On 30 May 2012 00:04, Aaron Meurer <[email protected]> wrote:
> On Tue, May 29, 2012 at 11:57 AM, Joachim Durchholz <[email protected]> 
> wrote:
>> Am 29.05.2012 07:10, schrieb Aaron Meurer:
>>
>>> _hashable_content generally contains
>>> other Basic objects. So what I really want is the "fully denested"
>>> _hashable_content, where each Basic object is recursively replaced
>>> with its _hashable_content.  I've no idea how expensive that would be
>>> to compute.
>>
>>
>> The behavior will be quadratic with number of levels of sets.

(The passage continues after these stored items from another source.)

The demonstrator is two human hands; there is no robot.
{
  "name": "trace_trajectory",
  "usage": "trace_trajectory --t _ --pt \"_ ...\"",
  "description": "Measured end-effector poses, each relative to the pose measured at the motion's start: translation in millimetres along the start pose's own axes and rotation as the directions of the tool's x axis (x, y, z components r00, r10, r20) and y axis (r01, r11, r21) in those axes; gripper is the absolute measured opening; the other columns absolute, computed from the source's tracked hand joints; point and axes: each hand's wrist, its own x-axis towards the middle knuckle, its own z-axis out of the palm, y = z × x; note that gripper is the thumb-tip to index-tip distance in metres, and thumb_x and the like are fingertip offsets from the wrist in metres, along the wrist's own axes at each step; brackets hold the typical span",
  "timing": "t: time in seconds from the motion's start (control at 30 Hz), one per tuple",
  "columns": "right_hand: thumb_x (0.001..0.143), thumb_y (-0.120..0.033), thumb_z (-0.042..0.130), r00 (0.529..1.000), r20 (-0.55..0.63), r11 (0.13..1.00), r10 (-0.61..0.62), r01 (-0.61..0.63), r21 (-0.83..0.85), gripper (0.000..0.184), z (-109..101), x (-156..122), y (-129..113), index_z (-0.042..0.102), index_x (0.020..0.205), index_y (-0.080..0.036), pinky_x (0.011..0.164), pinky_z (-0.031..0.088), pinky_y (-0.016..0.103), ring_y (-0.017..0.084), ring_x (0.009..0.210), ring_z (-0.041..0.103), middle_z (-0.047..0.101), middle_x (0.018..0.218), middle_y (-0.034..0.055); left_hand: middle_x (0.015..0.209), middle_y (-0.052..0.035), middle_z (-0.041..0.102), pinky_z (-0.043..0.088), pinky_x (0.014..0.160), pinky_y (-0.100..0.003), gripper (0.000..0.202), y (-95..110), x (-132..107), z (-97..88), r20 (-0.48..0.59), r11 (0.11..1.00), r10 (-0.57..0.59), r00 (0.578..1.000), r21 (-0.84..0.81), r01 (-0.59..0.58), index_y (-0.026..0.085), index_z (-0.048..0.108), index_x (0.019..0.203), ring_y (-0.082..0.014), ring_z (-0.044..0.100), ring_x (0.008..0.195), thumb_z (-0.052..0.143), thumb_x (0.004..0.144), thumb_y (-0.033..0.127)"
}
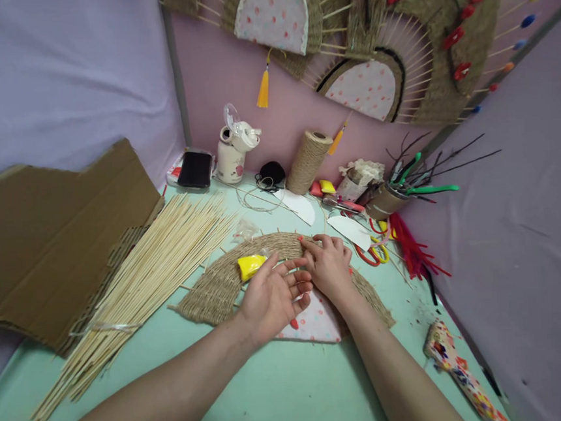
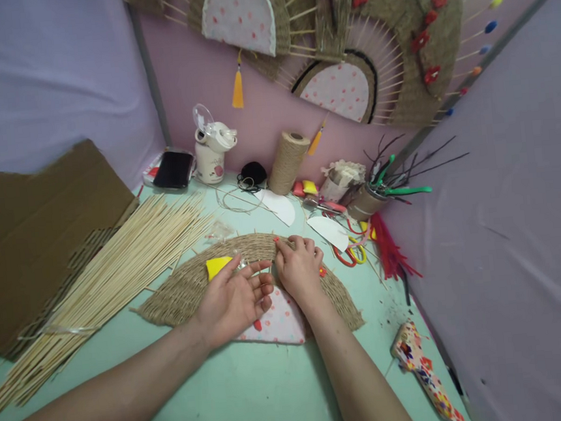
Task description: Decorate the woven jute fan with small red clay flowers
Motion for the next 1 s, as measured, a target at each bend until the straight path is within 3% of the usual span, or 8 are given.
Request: trace_trajectory --t 0.17,0.33,0.4,0.47,0.53,0.6,0.77,1.0 --pt "0.093 -0.030 0.048 1.000 0.004 0.998 0.012 -0.012 0.057 0.032 -5 0 -1 0.066 0.119 -0.032 0.087 0.031 0.042 0.029 0.114 0.043 0.060 0.125 0.0076 0.079 -0.0082 0.063 0.048 0.065 -0.026 0.037 1 1 1.7 -0.022 0.997 0.071 0.997 0.004 -0.071 0.011 0.064 0.097 -0.0155 0.060 0.071 0.047 0.093 0.043" --pt "0.092 -0.030 0.052 0.996 0.089 0.972 -0.017 -0.004 0.234 0.020 -36 -13 2 0.071 0.098 -0.026 0.088 0.033 0.039 0.025 0.105 0.052 0.067 0.108 0.0054 0.065 -0.0015 0.056 0.040 0.055 -0.020 0.026 0 2 3.1 -0.144 0.921 0.377 0.915 0.161 -0.354 0.013 0.063 0.083 -0.0100 0.052 0.058 0.049 0.090 0.034" --pt "0.091 -0.030 0.056 0.947 0.258 0.929 -0.192 0.091 0.359 0.016 -52 -26 1 0.069 0.087 -0.023 0.080 0.036 0.033 0.020 0.089 0.057 0.068 0.092 0.0035 0.062 0.0004 0.054 0.038 0.053 -0.018 0.022 0 2 3.0 -0.168 0.879 0.460 0.872 0.227 -0.420 0.014 0.063 0.079 -0.0087 0.048 0.055 0.053 0.087 0.032" --pt "0.088 -0.025 0.060 0.837 0.394 0.860 -0.380 0.162 0.484 0.011 -63 -41 -2 0.068 0.083 -0.021 0.069 0.037 0.028 0.015 0.074 0.056 0.066 0.079 0.0005 0.060 0.0012 0.052 0.036 0.052 -0.018 0.019 1 2 2.9 -0.170 0.851 0.502 0.848 0.273 -0.449 0.015 0.062 0.076 -0.0082 0.046 0.055 0.055 0.084 0.031" --pt "0.082 -0.026 0.070 0.780 0.421 0.822 -0.464 0.201 0.532 0.008 -68 -54 -6 0.067 0.088 -0.021 0.069 0.038 0.027 0.016 0.077 0.057 0.066 0.082 -0.0006 0.060 0.0014 0.052 0.036 0.052 -0.019 0.018 1 2 3.1 -0.168 0.837 0.517 0.839 0.306 -0.454 0.015 0.061 0.075 -0.0083 0.046 0.055 0.056 0.083 0.031" --pt "0.077 -0.027 0.077 0.780 0.424 0.831 -0.461 0.212 0.514 0.019 -67 -63 -10 0.065 0.089 -0.021 0.073 0.040 0.029 0.017 0.081 0.058 0.067 0.085 -0.0002 0.060 0.0013 0.052 0.036 0.052 -0.019 0.018 1 2 3.5 -0.170 0.829 0.518 0.838 0.342 -0.443 0.016 0.061 0.075 -0.0087 0.046 0.055 0.057 0.082 0.032" --pt "0.084 -0.011 0.066 0.803 0.395 0.832 -0.445 0.209 0.513 0.010 -59 -65 -10 0.064 0.085 -0.021 0.078 0.041 0.031 0.016 0.081 0.059 0.066 0.082 -0.0012 0.061 0.0009 0.054 0.038 0.056 -0.021 0.016 -4 1 2.6 -0.099 0.777 0.516 0.851 0.472 -0.416 0.017 0.062 0.076 -0.0100 0.048 0.058 0.058 0.082 0.031" --pt "0.084 -0.014 0.065 0.835 0.315 0.796 -0.451 0.216 0.566 0.009 -52 -67 -4 0.064 0.088 -0.022 0.081 0.043 0.034 0.019 0.087 0.059 0.066 0.087 0.0011 0.064 0.0001 0.056 0.039 0.058 -0.022 0.017 -7 4 -2.0 -0.049 0.702 0.486 0.873 0.617 -0.356 0.017 0.064 0.079 -0.0109 0.050 0.060 0.058 0.085 0.032"
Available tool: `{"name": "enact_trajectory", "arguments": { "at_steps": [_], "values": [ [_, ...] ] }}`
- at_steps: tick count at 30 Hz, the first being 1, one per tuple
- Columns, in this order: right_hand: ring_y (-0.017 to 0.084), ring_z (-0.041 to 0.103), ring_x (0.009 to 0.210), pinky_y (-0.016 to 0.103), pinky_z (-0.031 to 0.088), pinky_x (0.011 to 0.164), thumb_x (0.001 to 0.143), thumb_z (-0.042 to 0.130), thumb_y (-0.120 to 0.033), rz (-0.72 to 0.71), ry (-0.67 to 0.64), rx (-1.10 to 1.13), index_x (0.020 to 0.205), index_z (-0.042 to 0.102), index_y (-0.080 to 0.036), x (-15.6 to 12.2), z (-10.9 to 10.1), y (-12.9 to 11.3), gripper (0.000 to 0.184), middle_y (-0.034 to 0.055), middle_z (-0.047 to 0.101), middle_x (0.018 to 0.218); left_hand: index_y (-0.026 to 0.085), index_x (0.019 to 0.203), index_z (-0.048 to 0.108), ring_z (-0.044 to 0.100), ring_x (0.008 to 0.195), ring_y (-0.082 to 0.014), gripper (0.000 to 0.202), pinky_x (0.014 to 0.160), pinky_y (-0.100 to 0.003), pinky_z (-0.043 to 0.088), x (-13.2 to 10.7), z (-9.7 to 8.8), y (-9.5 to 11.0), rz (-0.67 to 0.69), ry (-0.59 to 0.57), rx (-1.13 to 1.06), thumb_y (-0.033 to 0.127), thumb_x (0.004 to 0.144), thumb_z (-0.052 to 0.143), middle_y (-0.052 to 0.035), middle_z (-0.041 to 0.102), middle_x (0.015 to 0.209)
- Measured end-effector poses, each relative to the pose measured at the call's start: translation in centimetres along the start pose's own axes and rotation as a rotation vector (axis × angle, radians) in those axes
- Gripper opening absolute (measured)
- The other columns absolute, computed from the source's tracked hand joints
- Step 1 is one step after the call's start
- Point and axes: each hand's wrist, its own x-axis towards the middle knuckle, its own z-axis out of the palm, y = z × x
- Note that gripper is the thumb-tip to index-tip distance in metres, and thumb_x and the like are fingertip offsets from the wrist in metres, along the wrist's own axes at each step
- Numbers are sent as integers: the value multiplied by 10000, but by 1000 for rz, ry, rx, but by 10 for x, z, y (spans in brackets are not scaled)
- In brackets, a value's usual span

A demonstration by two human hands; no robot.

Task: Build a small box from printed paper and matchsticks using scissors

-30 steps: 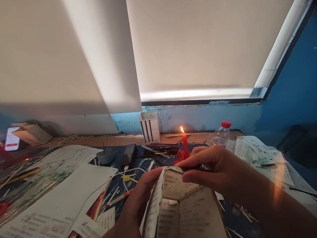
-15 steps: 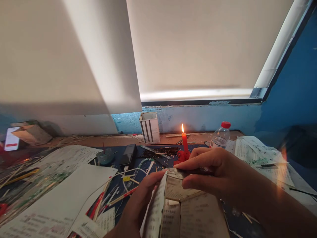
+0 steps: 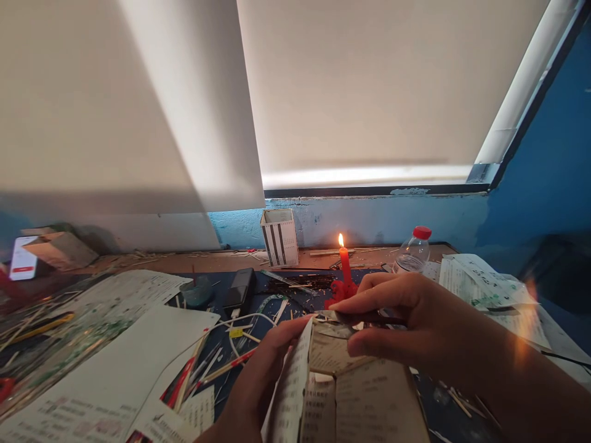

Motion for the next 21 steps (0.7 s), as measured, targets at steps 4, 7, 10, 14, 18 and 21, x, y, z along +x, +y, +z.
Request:
{"name": "enact_trajectory", "arguments": {
  "at_steps": [4,7,10,14,18,21],
  "values": [
    [132,663,809,245,510,693,900,810,-431,-43,0,-25,1177,814,-406,-1,2,2,278,-9,701,936,300,1415,607,566,1345,-468,913,1077,-548,526,0,3,4,-63,12,20,390,588,985,-113,647,1435],
    [133,670,810,240,512,691,905,809,-418,-46,4,3,1177,812,-413,-1,4,4,272,-13,706,923,295,1403,617,570,1342,-463,875,1074,-554,526,0,5,3,-90,8,25,399,610,972,-117,642,1440],
    [136,669,801,250,515,698,909,807,-389,-50,23,11,1162,821,-401,-1,5,2,253,-11,717,904,314,1416,598,584,1334,-447,880,1083,-555,520,0,5,2,-81,16,-9,377,621,970,-108,637,1448],
    [172,692,884,289,536,769,897,815,-382,-8,41,9,1164,825,-368,-1,3,-3,268,14,744,971,330,1415,595,608,1314,-435,884,1076,-540,534,0,3,1,-36,11,-39,364,618,975,-101,649,1437],
    [179,697,913,294,539,780,869,838,-398,-9,17,-48,1176,817,-389,-3,1,0,308,11,734,1014,327,1419,596,584,1343,-441,919,1113,-550,506,-3,1,-3,-55,23,8,338,590,992,-99,633,1463],
    [167,695,886,282,533,753,904,804,-414,-44,-1,-54,1207,800,-406,-3,1,2,303,7,724,994,340,1443,574,620,1306,-419,884,1070,-521,548,-9,-2,-7,-45,60,19,369,650,963,-104,633,1464]
  ]
}}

This could
>> start to impact us on deeply nested expressions - not with anything a human
>> would enter, but if somebody wants to use SymPy from a script, this might be
>> different. (I'm talking of thousands of nesting levels.)
>> One way to set that might be to simplify x+0+0+...+0 (1000 terms, then retry
>> with 100,000 ;-) ).
>>
>> The downside of caching is that each mutator must invalidate the cached
>> hash. (Unless mutators are disallowed once an object is entered into a dict.
>> Or the mutable objects are really copy-on-write ones. I don't know whether
>> any of these paths is available already, or feasible if unavailable - we're
>> deep into Systems Programming Land here.)
>
> In Python, only immutable objects are hashable, and in SymPy, all
> Basic subclasses are immutable, so this isn't an issue.
>
One can easily cheat this rule:

class A(object):
    def __init__(self, immut1, immut2, mut):
       ...
    def __hash__(self):
        return hash((self.immut1, self.immut2))

For instance this can be a Manifold, that must be "immutable" as
mathematical object, however still be able to learn about new
coordinate systems defined on it.

I am mentioning it because I am not really sure what does this mean:
> In Python, only immutable objects are hashable
I suppose I can get some clarification that way.